眾人左一聲,右一聲道。皆不以為意,能與皇子一同宴飲可是三世修得的功德了。
許瀚修一接過錦盒,便能隱隱的聞到環繞于錦盒四周,微微飄然的香味。
暗道,能有這般渾然香氣的,定是陳年釀制。
許瀚修道:“自然,自然。大皇子有請!”
許瀚修抬手引路,眾人分作兩邊中間留出一道路。
梁介點點頭,一手抬起。
梁介不過點點頭,小景子早已立馬上前。整只手放至頸前,手肘一屈小臂同大臂形成直角。
梁介將手掌搭在小景子手肘關節處,小景子與薛巍一左一右在梁介身側。
在場之人雖是知曉面前的大皇子失明,可在宮內之時從不見大皇子似一般雙目失明之人一般行動困難。
反倒是行動自如,且若是同大皇子相對而言道,也是不敢胡言亂語或是姿態不正經的。
都覺著,這面對著大皇子時那若有若無的壓迫感,令人倍感窒息難以釋然。
故而,位處高出并只要略有頭腦的不糊涂的人,都不會因大皇子身有殘疾而對其不敬。就算是非處高位,卻只要明事理的人也是同樣。
這也是為何許多派別之人,不會輕易對其放松警惕不當一回事的緣故。自身資質優異,除了身體缺陷之外,毫無把柄缺點之人,怎能讓人不妨。
不過,也就只有那些目光短淺,無腦的人才會不把大皇子當回事。所以,有些人是奴才,永遠也只能是個奴才。
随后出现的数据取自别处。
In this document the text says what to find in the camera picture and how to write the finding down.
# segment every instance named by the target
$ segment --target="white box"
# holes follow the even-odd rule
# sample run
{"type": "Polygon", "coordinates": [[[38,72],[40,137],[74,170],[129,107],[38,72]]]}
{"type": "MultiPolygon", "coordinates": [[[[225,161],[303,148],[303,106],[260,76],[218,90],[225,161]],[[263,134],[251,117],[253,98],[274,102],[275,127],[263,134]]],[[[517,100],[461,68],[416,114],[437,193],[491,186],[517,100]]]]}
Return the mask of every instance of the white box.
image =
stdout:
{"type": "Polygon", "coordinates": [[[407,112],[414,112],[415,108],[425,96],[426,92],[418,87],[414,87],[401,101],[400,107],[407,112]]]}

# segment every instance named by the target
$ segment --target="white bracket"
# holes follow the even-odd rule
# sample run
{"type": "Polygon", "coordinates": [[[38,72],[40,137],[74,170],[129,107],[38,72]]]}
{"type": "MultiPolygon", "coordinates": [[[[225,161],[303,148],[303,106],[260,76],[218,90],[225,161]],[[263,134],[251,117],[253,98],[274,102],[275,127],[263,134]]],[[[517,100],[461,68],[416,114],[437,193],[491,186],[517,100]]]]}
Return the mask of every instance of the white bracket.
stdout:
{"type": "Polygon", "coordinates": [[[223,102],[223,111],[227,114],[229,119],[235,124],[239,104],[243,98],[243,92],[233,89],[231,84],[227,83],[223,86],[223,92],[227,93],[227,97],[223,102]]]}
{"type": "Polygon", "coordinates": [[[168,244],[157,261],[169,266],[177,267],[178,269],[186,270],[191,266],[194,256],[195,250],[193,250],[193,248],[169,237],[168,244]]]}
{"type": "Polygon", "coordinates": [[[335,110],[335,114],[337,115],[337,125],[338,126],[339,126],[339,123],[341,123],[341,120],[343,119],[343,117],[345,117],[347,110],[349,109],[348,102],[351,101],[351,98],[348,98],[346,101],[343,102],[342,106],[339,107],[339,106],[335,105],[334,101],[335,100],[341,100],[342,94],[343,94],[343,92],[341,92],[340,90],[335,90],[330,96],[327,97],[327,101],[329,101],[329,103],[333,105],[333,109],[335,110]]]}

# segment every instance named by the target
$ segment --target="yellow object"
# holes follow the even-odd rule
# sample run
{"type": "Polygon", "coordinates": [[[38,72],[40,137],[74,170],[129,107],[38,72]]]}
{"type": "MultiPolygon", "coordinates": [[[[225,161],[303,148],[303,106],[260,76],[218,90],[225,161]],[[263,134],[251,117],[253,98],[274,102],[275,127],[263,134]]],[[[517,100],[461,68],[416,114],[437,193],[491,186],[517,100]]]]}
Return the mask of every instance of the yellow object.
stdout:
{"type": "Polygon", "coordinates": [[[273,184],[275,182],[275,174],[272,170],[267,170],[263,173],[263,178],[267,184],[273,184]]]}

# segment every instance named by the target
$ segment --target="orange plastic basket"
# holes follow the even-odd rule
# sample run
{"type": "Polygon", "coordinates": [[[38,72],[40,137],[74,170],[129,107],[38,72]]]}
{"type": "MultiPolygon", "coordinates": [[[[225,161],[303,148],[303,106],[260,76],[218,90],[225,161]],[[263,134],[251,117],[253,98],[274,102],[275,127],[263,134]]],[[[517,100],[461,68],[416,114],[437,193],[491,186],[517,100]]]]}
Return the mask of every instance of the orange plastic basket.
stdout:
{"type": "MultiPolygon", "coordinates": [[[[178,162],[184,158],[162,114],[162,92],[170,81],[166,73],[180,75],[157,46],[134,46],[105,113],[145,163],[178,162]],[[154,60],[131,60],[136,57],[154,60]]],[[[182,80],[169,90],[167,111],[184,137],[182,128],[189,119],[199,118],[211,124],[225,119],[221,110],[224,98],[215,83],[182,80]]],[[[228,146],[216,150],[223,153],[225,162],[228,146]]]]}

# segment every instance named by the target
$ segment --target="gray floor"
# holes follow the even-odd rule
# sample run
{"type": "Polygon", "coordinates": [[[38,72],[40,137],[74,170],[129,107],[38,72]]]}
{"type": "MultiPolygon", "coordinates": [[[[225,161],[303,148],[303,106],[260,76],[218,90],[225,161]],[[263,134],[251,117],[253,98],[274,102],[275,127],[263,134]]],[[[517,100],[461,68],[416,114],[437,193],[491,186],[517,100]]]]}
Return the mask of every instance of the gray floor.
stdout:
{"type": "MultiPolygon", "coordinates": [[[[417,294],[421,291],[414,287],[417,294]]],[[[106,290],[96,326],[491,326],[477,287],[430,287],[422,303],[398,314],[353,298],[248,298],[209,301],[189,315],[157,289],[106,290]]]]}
有因便有果,誰也怪不得誰。
眾人見大門口的門檻,都猶豫著不知是否該開口提醒,亦不知該如何開口提醒。
縱是這大皇子在宮中眾人所見之時行動自如并不異樣,但那是宮中,大皇子從小長大之地。且大皇子也并非從出生之時便已患有眼疾,故而對皇宮也是有印象的。
但,畢竟這不是宮中。而是許府,大皇子可從未來過。